Action item »
All entries below are to be reproduced precisely as they stand, without the pictures.

(Saved data entries)
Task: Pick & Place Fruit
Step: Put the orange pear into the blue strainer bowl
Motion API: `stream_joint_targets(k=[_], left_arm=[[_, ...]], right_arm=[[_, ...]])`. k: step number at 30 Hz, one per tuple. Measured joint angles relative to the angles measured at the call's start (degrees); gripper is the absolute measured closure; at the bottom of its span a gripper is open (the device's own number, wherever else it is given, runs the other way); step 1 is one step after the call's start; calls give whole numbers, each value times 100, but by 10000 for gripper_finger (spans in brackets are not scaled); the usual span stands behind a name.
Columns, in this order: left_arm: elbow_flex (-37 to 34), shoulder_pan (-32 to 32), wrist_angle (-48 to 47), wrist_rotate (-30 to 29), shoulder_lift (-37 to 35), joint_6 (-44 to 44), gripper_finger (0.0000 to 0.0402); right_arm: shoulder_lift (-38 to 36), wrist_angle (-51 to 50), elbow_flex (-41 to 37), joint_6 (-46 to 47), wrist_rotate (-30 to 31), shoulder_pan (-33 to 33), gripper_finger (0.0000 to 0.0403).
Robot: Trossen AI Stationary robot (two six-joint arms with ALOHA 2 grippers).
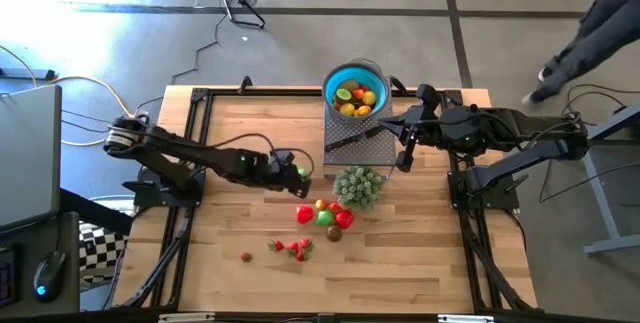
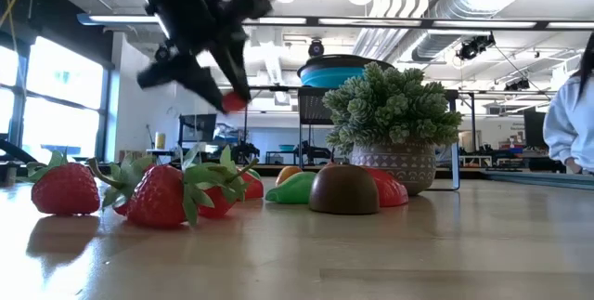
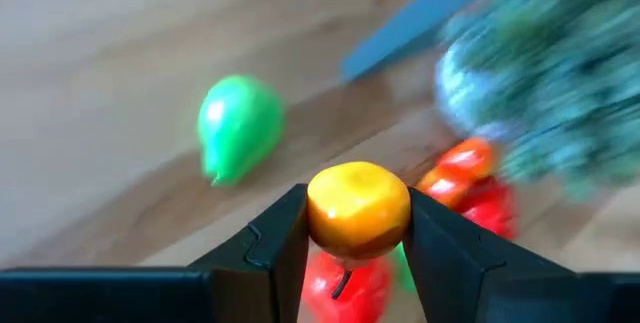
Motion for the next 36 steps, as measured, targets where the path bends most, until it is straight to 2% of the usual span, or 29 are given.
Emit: stream_joint_targets(k=[7, 19, 28, 32, 36], left_arm=[[552, 348, 29, -54, -531, 1064, 261], [2118, 1141, 168, -93, -624, 3026, 261], [2262, 1887, 934, -111, -570, 3580, 261], [2254, 2227, 1185, 203, -387, 3631, 261], [2254, 2578, 1729, 891, -111, 3804, 261]], right_arm=[[0, -22, 0, -38, 1, 0, 398], [0, -26, 2, -151, 0, 0, 398], [0, -28, 2, -151, 0, 0, 398], [0, -28, 2, -156, 2, 0, 398], [0, -28, 2, -291, 20, -8, 398]])
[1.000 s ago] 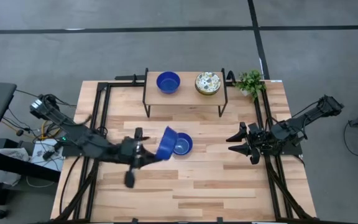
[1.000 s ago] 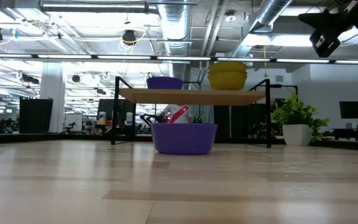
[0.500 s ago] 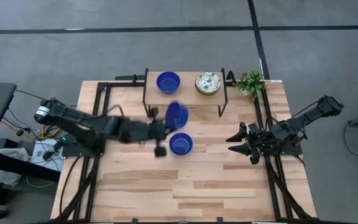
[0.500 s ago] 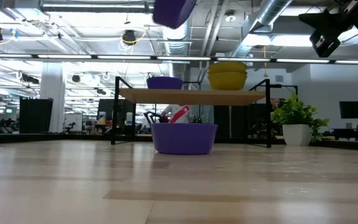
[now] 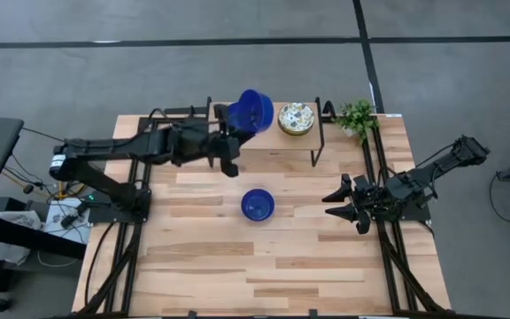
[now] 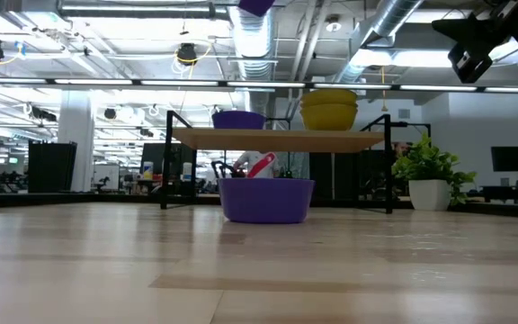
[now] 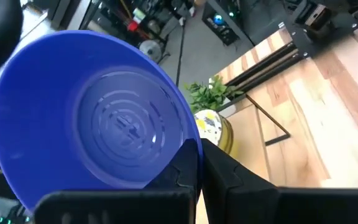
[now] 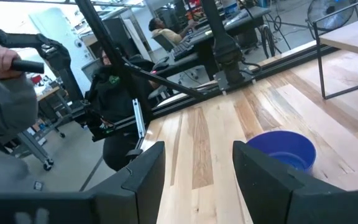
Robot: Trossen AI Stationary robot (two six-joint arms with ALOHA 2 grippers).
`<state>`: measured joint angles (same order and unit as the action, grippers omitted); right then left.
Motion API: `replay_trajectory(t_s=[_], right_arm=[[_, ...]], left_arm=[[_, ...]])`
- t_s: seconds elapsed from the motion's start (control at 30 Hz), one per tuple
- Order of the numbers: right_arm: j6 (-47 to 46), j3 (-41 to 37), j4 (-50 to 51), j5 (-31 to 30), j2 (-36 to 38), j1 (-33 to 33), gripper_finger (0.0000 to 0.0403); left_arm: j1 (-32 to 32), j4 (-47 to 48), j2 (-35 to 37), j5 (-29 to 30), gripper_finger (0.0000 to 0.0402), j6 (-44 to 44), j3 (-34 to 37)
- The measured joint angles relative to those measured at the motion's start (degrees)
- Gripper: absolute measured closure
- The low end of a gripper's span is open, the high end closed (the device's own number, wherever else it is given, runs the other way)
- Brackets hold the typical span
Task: Pick & Place Mini bowls
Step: Stack the bottom blue bowl on top of the other blue bowl on the shelf
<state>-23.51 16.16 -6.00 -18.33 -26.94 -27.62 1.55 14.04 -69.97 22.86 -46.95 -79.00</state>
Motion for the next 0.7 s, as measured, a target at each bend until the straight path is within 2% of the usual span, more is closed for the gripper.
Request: replay_trajectory(t_s=[0.17, 0.57, 0.7], right_arm=[[0.0, 0.0, 0.0, 0.0, 0.0, 0.0, 0.0227], [0.0, 0.0, 0.0, 0.0, 0.0, 0.0, 0.0226], [0.0, 0.0, 0.0, 0.0, 0.0, 0.0, 0.0225]], left_arm=[[4.8, -0.2, 0.0, -6.7, 0.0396, -0.7, 0.0], [10.3, -0.9, 0.0, -9.8, 0.0394, 0.5, 0.0], [11.0, -0.9, 0.0, -7.9, 0.0394, 0.2, 0.0]])
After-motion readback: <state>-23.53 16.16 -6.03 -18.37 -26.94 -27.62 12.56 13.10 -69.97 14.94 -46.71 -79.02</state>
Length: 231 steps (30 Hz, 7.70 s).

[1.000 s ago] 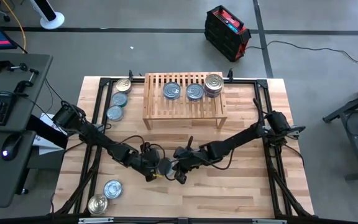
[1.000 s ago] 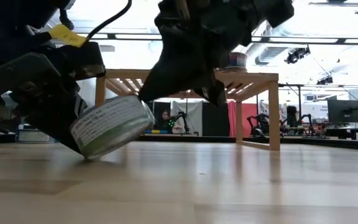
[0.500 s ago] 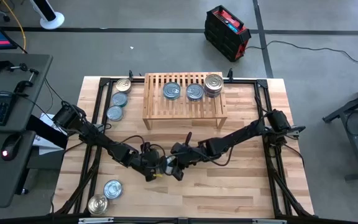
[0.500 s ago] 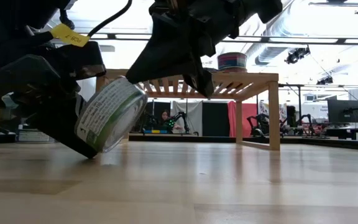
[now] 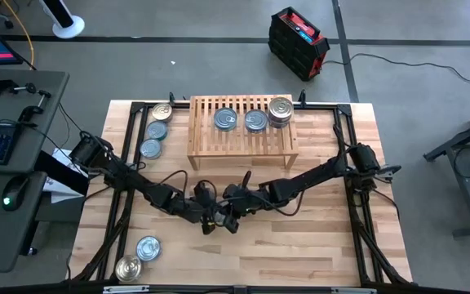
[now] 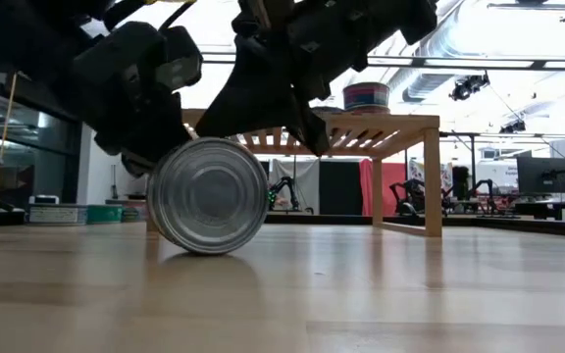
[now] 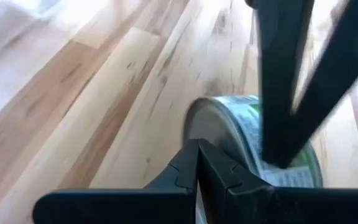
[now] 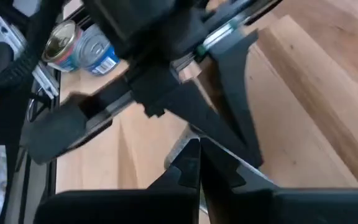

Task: Stack canned seafood by type on shelf
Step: Put the white tuna can on the shelf, then stack the blue tuna can on the blue tuna can on the shelf

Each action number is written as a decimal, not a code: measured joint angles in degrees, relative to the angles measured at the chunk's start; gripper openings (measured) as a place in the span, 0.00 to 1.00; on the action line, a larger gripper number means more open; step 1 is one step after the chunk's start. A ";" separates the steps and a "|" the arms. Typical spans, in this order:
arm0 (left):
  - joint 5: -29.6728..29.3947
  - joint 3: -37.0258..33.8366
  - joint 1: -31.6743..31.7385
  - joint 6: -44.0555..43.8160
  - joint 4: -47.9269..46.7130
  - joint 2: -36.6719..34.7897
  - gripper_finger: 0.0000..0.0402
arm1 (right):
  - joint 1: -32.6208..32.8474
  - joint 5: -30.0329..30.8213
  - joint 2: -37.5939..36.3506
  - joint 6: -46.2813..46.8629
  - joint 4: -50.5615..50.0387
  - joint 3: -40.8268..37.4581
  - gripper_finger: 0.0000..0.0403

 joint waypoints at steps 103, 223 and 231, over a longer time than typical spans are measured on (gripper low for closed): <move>-38.86 -0.15 -19.28 29.58 4.69 -63.34 0.00 | -18.87 30.08 17.81 -77.13 -33.78 51.56 0.41; 18.80 23.32 42.54 13.90 -60.27 -34.16 0.00 | -23.80 -7.88 -16.37 -39.00 -77.96 59.67 0.00; 17.71 23.26 25.88 7.92 -72.63 -39.21 0.00 | -23.85 -7.96 -16.02 -40.50 -76.95 59.65 0.00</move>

Exercise result »
Task: Pick & Place Fruit
Step: Put the orange pear into the blue strainer bowl
Motion API: `stream_joint_targets(k=[_], left_arm=[[_, ...]], right_arm=[[_, ...]])`. k: step number at 30 Hz, one per tuple. Measured joint angles relative to the angles measured at the call's start (degrees); gripper is the absolute measured closure; at the bottom of its span a gripper is open (the device's own number, wherever else it is given, runs the other way); step 1 is one step after the call's start; calls give whole numbers, each value times 100, but by 10000 for gripper_finger (spans in brackets are not scaled); the usual span stands behind a name.
Columns, in this order: left_arm: elbow_flex (-37 to 34), shoulder_pan (-32 to 32), wrist_angle (-48 to 47), wrist_rotate (-30 to 29), shoulder_lift (-37 to 35), joint_6 (-44 to 44), gripper_finger (0.0000 to 0.0402); right_arm: shoulder_lift (-38 to 36), wrist_angle (-51 to 50), elbow_flex (-41 to 37), joint_6 (-46 to 47), wrist_rotate (-30 to 31), shoulder_pan (-33 to 33), gripper_finger (0.0000 to 0.0403).
Robot: Trossen AI Stationary robot (two six-joint arms with ALOHA 2 grippers).
Motion for the next 36 steps, as measured, targets where the path bends most, until it is straight to 2% of the usual span, or 29 are given.
Emit: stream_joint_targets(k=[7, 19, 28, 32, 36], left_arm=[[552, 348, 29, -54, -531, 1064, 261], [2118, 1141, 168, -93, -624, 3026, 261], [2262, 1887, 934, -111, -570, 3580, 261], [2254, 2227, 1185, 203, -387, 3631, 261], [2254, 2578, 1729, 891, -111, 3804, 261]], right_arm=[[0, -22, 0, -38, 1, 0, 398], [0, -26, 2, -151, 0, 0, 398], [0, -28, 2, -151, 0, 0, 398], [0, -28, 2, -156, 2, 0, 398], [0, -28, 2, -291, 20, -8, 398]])
[1.000 s ago] 
[1.000 s ago] 
[0.500 s ago] 
[0.500 s ago] 
[now] 
[now] 
[now] 
[now] 
Robot: Trossen AI Stationary robot (two six-joint arms with ALOHA 2 grippers).
`<state>`: measured joint angles (same order and unit as the action, grippers omitted); right then left.
Motion API: `replay_trajectory(t_s=[_], right_arm=[[_, ...]], left_arm=[[_, ...]])`
- t_s: seconds elapsed from the motion's start (control at 30 Hz), one per tuple
- Order of the numbers: right_arm: j6 (-47 to 46), j3 (-41 to 37), j4 (-50 to 51), j5 (-31 to 30), j2 (-36 to 38), j1 (-33 to 33), gripper_finger (0.0000 to 0.0403); left_arm: j1 (-32 to 32), j4 (-47 to 48), j2 (-35 to 37), j5 (-29 to 30), gripper_finger (0.0000 to 0.0402), j6 (-44 to 44), j3 (-34 to 37)
- The measured joint angles relative to those measured at the motion's start (degrees)
- Gripper: absolute measured closure
- The low end of a gripper's span is open, the high end closed (the device's own number, wherever else it is given, runs the other way)
- Brackets hold the typical span
Task: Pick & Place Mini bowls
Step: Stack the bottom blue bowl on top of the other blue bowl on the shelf
<state>-23.51 16.16 -6.00 -18.33 -26.94 -27.62 1.55 14.04 -69.97 22.86 -46.95 -79.00</state>
Motion for the next 0.7 s, as measured, a target at each bend until the straight path is within 2% of the usual span, more is closed for the gripper.
Request: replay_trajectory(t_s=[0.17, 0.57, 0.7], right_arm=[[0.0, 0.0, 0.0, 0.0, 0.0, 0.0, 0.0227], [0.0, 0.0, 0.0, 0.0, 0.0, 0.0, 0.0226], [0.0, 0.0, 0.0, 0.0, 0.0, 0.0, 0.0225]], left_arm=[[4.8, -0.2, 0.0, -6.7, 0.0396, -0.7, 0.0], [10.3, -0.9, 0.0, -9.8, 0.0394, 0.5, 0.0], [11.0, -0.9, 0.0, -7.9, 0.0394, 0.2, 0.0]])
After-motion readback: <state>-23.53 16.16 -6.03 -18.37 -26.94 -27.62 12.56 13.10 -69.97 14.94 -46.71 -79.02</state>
Length: 231 steps (30 Hz, 7.70 s).

[1.000 s ago] 
[1.000 s ago] 
[0.500 s ago] 
[0.500 s ago] 
[now] 
[now] 
[now] 
[now] 

Task: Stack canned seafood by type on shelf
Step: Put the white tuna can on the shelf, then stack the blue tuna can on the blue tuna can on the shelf

Each action number is written as a decimal, not a code: measured joint angles in degrees, relative to the angles measured at the chunk's start; gripper openings (measured) as a place in the span, 0.00 to 1.00; on the action line, a larger gripper number means more open; step 1 is one step after the chunk's start. A ";" separates the steps and a "|" the arms. Typical spans, in this order:
arm0 (left):
  - joint 5: -29.6728..29.3947
  - joint 3: -37.0258..33.8366
  - joint 1: -31.6743..31.7385
  - joint 6: -44.0555..43.8160
  - joint 4: -47.9269..46.7130
  - joint 2: -36.6719..34.7897
  - gripper_finger: 0.0000..0.0402
arm1 (right):
  - joint 1: -32.6208..32.8474
  - joint 5: -30.0329..30.8213
  - joint 2: -37.5939..36.3506
  - joint 6: -46.2813..46.8629
  - joint 4: -50.5615..50.0387
  - joint 3: -40.8268..37.4581
  - gripper_finger: 0.0000..0.0403

 joint waypoints at steps 103, 223 and 231, over a longer time than typical spans are measured on (gripper low for closed): <move>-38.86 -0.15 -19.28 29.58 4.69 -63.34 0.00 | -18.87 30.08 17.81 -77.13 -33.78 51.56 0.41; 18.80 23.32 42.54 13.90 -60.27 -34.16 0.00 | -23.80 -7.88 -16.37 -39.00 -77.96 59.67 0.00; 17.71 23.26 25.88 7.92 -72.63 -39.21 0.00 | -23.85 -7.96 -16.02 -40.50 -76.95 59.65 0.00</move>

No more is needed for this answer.